The CAHA required transfers to be approved by its branches for players moving across the country, with exceptions for junior players relocating with their family. The CAHA extended its residence rule from three months in advance of registration to a deadline of August 1, and decided that players changing residence after January 1 had to supply a valid reason. The CAHA allowed for each branch to recommend arenas to play the Allan Cup finals or semi-finals, instead of only using the same four cities. W. R. Granger was elected president to succeed Sterling, who remained on the CAHA executive as the honorary president.

In June 1921, the AAU of C appointed Sterling as one of four members on an independent commission to investigate the amateur status of all hockey players in Canada.
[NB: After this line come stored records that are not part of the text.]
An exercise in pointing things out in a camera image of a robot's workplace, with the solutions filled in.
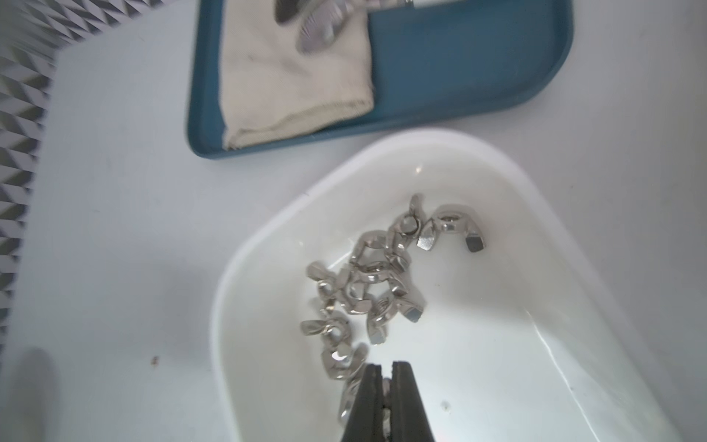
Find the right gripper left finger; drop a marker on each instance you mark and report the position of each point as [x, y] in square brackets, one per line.
[365, 422]

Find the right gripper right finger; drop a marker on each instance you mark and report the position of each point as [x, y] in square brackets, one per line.
[408, 419]

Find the silver wing nut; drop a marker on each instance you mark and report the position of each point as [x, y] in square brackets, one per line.
[348, 402]

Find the pile of wing nuts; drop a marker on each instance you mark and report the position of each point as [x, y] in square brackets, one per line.
[371, 283]

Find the white storage box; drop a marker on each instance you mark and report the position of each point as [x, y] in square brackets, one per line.
[511, 345]

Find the beige folded cloth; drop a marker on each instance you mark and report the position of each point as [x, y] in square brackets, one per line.
[269, 91]

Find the blue tray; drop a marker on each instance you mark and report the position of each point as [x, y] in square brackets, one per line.
[429, 64]

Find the metal spoon white handle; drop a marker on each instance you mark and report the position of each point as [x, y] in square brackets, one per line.
[322, 27]

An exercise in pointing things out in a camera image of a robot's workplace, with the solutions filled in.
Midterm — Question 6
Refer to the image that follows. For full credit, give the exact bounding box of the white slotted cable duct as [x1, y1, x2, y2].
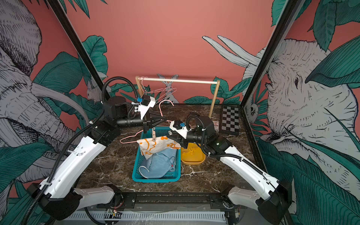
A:
[64, 210, 227, 223]

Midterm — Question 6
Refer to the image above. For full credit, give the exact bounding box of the checkerboard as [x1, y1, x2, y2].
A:
[219, 105, 240, 136]

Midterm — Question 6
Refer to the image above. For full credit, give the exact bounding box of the teal plastic basket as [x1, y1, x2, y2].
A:
[132, 127, 182, 183]

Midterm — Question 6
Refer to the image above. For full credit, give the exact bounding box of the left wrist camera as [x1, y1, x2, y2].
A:
[131, 94, 156, 119]

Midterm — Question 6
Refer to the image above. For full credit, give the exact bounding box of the small white red box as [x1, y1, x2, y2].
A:
[213, 121, 219, 132]

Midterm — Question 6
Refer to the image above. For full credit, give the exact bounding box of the white clothespin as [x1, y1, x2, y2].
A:
[152, 127, 156, 142]

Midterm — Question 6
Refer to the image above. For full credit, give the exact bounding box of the wooden clothes rack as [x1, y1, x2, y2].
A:
[135, 75, 221, 119]

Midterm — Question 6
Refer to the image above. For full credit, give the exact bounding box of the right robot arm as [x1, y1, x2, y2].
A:
[168, 114, 292, 225]

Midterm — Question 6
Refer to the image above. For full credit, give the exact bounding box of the cream orange towel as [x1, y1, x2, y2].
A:
[137, 136, 181, 159]

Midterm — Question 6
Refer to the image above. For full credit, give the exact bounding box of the pink wire hanger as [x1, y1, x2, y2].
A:
[139, 77, 149, 94]

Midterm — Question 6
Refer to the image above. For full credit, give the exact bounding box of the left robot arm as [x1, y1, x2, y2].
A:
[21, 76, 166, 225]

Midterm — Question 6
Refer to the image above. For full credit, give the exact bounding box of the dark blue towel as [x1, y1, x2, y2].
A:
[138, 148, 178, 179]

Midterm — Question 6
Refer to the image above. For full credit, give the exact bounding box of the yellow plastic tray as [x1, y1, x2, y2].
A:
[181, 143, 206, 165]

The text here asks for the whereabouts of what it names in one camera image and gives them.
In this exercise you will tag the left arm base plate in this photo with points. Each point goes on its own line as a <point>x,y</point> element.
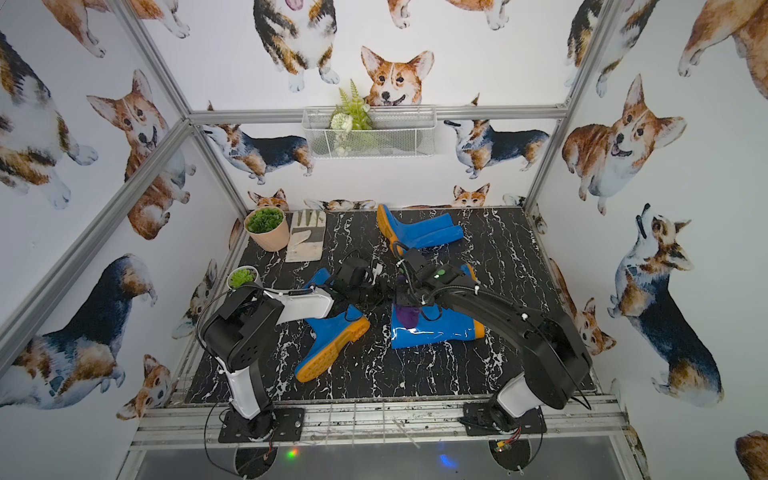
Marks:
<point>276,425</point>

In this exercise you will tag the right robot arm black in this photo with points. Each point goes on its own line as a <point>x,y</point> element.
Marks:
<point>554,359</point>

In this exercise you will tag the green plant in white pot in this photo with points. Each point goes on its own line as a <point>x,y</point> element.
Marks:
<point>242,277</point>

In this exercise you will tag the purple cloth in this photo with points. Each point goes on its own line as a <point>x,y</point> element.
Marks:
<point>407,316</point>

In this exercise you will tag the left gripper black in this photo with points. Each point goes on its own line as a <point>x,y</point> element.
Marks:
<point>372,285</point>

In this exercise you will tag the pink ribbed plant pot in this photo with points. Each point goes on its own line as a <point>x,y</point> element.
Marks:
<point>275,240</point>

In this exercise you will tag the fern and white flower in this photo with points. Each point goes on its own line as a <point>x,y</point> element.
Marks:
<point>351,124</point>

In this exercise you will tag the white grey work glove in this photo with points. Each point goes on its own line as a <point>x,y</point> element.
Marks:
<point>307,233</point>

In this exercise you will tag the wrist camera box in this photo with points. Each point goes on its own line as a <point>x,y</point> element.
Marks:
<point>355,271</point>
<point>413,262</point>

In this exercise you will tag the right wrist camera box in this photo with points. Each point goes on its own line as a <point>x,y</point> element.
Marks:
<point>413,262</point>

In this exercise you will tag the small white plant pot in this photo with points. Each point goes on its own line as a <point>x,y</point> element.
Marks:
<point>240,277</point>

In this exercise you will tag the white wire wall basket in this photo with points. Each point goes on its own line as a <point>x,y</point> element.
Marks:
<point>381,132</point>

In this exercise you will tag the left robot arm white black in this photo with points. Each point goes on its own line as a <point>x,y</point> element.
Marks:
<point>242,330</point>

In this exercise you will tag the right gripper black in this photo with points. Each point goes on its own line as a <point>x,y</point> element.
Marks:
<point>399,293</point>

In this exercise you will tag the green plant in pink pot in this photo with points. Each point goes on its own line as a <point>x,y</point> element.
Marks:
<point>264,220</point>

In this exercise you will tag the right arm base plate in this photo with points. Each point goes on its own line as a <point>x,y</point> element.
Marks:
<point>483,419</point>

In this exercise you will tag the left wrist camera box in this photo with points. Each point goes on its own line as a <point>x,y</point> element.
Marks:
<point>355,271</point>

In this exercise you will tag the blue rubber boot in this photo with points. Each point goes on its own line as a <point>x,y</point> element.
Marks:
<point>452,326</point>
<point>432,232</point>
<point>345,324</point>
The commission's efforts resulted in the establishment a national registration committee to investigate all registrations, led by W. A. Hewitt as the permanent registrar.

==Later life==
Sterling's wife Louise died on September 1, 1923, and he was married to Alice Davis by 1926. His second wife had two children from a previous marriage, and was the daughter of Canadian politician Thomas Osborne Davis.

The CAHA began the practice of awarding medals to its past presidents and Sterling received the honour at the general meeting in 1925.

Nesbitt, Thomson and Company named Sterling the manager of an investment banking office established in Saskatoon, and he transferred him from Winnipeg in October 1927. While in Saskatchewan, he recommended that the SAHA focus on increasing its participation by building programs in rural areas of the province.

Sterling had relocated to Vancouver by 1930, and was a delegate from the city to the AAU of C general meetings. In 1931, he began operating the Complete Investment Advisory Service based in Victoria, British Columbia.

In April 1939, eleven of thirteen CAHA past presidents including Sterling, were guests of honour at the association's silver jubilee held at the Royal Alexandra Hotel in Winnipeg. In response to Canada not winning the 1954 Ice Hockey World Championships, Sterling felt that the choice of the East York Lyndhursts to represent Canada had reflected poorly on the CAHA; and that if Canada could not send its best team due to financial struggles, then no team should be sent to the World Championships.

Sterling died from an intracerebral hemorrhage at St. Joseph's Hospital in Victoria, on May 23, 1959. His remains were cremated at the Royal Oak Burial Park.